Stored dataset items:
=== Begin Enclosure ===

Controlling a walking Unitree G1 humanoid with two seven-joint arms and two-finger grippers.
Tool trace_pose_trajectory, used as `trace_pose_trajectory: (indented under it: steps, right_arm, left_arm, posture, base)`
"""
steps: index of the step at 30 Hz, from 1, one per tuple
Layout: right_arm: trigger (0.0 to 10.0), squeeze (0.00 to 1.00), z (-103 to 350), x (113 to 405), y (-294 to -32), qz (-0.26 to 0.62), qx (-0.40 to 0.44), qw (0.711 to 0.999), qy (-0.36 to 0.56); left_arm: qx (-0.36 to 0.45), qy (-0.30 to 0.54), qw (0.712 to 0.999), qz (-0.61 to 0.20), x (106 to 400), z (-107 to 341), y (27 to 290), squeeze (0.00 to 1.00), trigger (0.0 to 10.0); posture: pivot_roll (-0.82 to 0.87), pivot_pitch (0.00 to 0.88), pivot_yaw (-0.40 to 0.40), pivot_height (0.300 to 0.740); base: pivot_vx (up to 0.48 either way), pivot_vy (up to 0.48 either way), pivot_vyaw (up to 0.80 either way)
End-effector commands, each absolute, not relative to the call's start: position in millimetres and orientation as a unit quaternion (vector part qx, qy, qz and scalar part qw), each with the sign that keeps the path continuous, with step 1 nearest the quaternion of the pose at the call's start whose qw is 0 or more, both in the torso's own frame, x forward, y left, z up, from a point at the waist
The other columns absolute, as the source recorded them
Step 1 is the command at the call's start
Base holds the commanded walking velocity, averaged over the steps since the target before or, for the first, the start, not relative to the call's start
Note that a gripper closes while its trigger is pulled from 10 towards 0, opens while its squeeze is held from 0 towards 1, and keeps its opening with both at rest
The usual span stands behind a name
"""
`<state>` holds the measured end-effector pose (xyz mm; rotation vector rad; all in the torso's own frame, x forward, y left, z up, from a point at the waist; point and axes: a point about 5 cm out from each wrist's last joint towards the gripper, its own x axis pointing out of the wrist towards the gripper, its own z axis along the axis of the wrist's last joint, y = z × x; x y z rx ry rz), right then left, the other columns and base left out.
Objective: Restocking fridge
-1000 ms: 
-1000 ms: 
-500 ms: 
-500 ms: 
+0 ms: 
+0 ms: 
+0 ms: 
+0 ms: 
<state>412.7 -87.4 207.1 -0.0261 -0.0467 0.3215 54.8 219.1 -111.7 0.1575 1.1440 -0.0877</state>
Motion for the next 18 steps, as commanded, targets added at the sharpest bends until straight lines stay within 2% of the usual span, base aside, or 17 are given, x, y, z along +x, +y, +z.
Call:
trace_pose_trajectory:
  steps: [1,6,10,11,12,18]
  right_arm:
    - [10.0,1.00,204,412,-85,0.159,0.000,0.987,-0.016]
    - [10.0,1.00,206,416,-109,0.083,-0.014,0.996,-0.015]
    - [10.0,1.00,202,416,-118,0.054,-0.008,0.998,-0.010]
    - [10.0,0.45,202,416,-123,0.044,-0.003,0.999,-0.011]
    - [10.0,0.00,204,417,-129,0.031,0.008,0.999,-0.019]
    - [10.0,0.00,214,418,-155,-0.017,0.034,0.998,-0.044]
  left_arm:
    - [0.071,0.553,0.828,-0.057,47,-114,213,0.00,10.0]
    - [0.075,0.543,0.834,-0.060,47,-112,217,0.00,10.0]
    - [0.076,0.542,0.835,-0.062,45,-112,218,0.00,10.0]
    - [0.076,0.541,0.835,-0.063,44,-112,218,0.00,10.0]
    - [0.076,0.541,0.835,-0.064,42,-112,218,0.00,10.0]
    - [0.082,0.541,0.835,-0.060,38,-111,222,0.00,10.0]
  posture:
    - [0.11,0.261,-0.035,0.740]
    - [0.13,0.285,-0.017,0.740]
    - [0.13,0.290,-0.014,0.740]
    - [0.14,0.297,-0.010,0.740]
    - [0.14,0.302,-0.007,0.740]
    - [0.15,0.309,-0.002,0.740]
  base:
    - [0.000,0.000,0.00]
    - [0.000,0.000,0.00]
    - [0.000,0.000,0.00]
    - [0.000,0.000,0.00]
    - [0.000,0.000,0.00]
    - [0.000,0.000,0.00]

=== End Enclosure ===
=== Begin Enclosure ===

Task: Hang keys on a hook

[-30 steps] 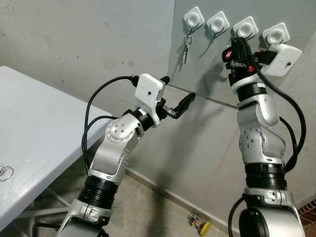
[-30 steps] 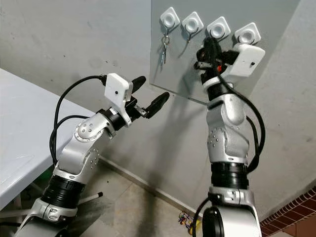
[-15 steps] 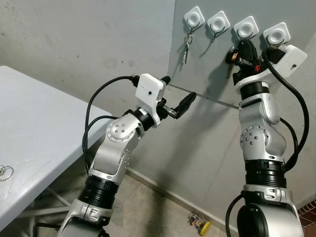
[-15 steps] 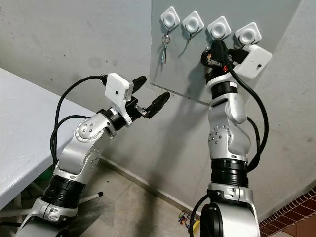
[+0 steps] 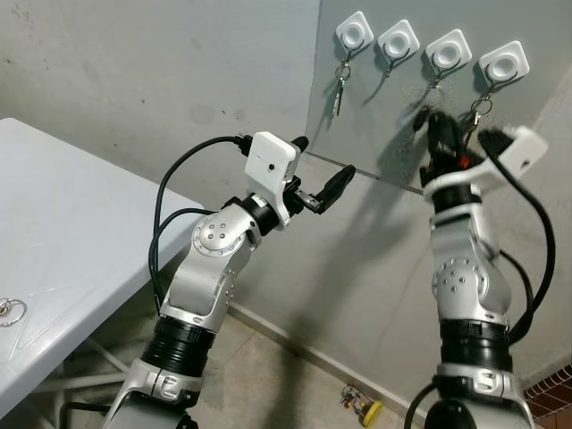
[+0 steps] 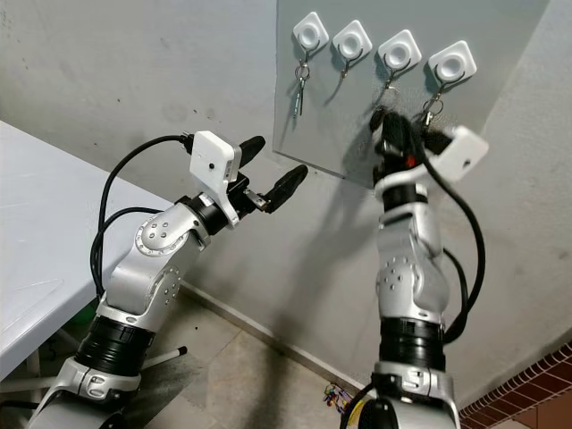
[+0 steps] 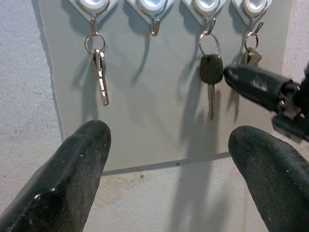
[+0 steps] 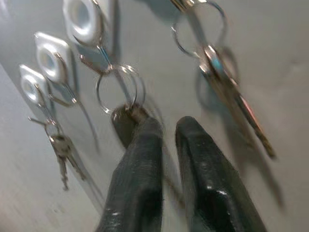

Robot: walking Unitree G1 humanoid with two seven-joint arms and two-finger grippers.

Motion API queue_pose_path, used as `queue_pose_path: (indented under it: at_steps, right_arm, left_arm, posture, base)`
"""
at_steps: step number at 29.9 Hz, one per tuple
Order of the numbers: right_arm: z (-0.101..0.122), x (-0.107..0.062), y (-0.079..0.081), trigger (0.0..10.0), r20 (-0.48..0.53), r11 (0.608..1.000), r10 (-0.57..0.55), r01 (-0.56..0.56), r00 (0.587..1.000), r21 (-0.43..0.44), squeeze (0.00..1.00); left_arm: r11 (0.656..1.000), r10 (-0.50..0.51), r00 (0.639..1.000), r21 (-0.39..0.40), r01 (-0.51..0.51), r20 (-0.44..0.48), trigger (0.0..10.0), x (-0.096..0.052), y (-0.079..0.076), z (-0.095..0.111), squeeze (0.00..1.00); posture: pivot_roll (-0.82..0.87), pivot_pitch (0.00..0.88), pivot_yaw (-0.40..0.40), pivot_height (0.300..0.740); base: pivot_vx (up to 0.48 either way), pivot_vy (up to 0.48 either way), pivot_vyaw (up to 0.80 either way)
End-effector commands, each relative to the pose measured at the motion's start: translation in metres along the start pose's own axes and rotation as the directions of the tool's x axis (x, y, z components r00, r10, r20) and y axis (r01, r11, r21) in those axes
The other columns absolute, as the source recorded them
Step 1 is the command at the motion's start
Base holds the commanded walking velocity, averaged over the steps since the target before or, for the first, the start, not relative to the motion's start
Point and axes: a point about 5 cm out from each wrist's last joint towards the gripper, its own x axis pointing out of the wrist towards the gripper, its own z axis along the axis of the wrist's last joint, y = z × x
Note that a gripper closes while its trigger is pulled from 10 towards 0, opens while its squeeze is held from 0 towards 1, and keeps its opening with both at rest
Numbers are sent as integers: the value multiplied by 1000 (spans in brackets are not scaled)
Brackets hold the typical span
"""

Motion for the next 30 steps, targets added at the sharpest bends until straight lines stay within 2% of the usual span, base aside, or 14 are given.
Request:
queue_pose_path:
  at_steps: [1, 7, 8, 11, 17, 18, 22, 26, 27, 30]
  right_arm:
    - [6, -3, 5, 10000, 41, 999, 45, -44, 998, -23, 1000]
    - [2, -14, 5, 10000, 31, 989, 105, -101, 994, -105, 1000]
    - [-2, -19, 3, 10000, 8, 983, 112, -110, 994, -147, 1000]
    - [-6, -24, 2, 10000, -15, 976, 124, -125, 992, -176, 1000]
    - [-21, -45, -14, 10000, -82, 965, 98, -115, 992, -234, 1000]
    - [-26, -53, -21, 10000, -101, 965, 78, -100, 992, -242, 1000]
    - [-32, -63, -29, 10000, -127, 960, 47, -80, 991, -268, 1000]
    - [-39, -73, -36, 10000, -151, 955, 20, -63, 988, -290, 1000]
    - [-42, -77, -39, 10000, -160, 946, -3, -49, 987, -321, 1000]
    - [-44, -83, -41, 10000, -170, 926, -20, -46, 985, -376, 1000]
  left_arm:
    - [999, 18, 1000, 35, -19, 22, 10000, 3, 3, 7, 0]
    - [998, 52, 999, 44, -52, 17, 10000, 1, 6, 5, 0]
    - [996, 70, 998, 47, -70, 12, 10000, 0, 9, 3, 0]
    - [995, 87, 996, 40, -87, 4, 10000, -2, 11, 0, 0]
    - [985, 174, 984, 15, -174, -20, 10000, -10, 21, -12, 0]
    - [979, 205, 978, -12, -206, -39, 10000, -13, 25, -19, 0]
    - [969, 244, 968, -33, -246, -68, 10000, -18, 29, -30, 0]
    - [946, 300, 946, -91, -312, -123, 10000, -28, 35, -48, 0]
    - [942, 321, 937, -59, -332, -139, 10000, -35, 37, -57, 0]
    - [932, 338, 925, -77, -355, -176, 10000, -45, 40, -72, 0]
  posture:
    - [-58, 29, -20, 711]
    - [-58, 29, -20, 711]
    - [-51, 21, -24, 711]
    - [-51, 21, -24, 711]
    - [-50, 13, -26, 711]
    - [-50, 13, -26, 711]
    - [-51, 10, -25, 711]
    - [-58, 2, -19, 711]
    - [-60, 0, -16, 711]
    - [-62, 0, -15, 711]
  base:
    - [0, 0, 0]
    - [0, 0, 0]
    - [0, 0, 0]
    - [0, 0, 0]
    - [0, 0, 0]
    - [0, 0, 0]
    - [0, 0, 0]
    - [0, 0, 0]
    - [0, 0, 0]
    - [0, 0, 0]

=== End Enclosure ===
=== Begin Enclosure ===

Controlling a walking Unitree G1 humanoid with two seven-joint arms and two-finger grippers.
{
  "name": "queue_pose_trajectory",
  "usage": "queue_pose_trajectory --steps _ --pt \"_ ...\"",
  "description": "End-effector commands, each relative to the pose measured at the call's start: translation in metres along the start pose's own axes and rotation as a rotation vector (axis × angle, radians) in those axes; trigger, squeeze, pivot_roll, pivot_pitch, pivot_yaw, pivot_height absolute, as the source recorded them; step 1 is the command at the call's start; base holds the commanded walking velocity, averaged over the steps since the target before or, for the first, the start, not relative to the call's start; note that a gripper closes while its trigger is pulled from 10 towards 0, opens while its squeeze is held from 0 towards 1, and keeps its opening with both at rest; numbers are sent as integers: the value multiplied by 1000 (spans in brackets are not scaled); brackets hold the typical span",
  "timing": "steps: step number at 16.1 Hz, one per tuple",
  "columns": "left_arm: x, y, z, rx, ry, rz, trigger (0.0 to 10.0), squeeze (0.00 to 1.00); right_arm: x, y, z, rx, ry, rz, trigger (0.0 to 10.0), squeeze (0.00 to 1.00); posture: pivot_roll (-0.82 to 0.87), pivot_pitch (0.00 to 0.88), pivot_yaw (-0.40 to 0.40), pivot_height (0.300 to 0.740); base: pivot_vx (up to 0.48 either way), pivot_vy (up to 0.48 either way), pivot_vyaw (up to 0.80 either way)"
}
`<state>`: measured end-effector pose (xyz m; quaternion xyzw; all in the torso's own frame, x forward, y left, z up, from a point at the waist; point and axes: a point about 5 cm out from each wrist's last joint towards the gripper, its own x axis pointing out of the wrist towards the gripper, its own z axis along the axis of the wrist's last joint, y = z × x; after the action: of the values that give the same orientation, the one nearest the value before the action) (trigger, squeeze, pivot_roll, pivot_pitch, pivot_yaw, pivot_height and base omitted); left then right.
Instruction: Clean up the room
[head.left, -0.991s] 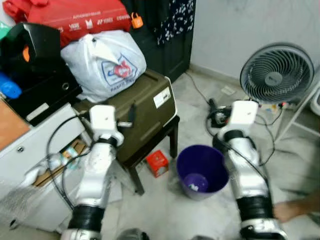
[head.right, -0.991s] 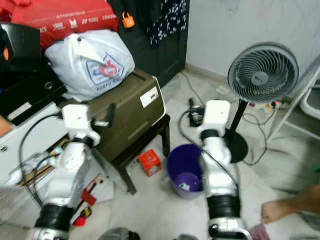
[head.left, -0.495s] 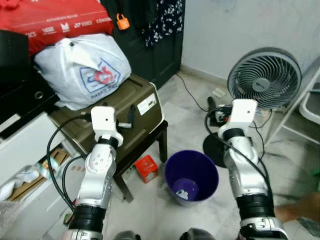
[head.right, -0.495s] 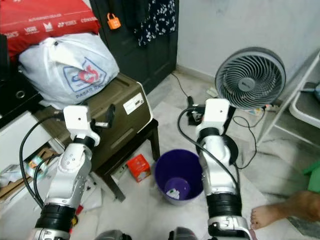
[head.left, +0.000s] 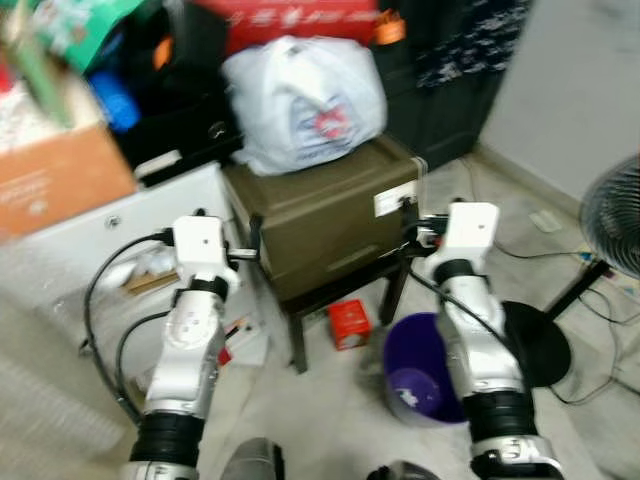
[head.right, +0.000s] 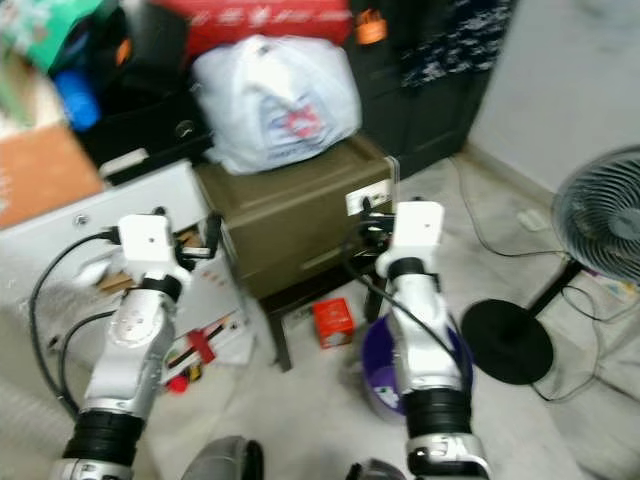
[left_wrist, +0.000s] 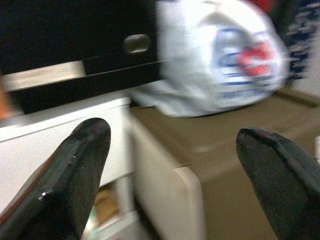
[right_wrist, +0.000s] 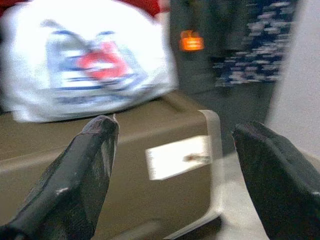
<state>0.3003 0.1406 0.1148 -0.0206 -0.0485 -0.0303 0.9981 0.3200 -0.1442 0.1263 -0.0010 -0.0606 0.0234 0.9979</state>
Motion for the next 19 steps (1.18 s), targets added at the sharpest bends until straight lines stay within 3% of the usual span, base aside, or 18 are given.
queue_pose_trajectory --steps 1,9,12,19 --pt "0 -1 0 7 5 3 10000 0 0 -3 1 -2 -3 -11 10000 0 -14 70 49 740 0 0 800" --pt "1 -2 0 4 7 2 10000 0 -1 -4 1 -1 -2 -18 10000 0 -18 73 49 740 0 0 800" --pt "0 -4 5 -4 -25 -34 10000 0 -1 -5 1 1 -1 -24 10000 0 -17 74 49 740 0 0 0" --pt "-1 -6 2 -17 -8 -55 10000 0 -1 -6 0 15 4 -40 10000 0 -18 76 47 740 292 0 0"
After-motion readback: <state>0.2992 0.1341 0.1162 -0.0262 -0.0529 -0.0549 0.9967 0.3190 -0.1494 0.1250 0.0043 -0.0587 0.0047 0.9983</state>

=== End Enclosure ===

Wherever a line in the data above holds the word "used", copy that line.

> **Solution to the problem**:
Tool trace_pose_trajectory, used as `trace_pose_trajectory: (indented under it: steps, right_arm, left_arm, posture, base)`
Motion API queue_pose_path, used as `queue_pose_path: (indented under it: at_steps, right_arm, left_arm, posture, base)`

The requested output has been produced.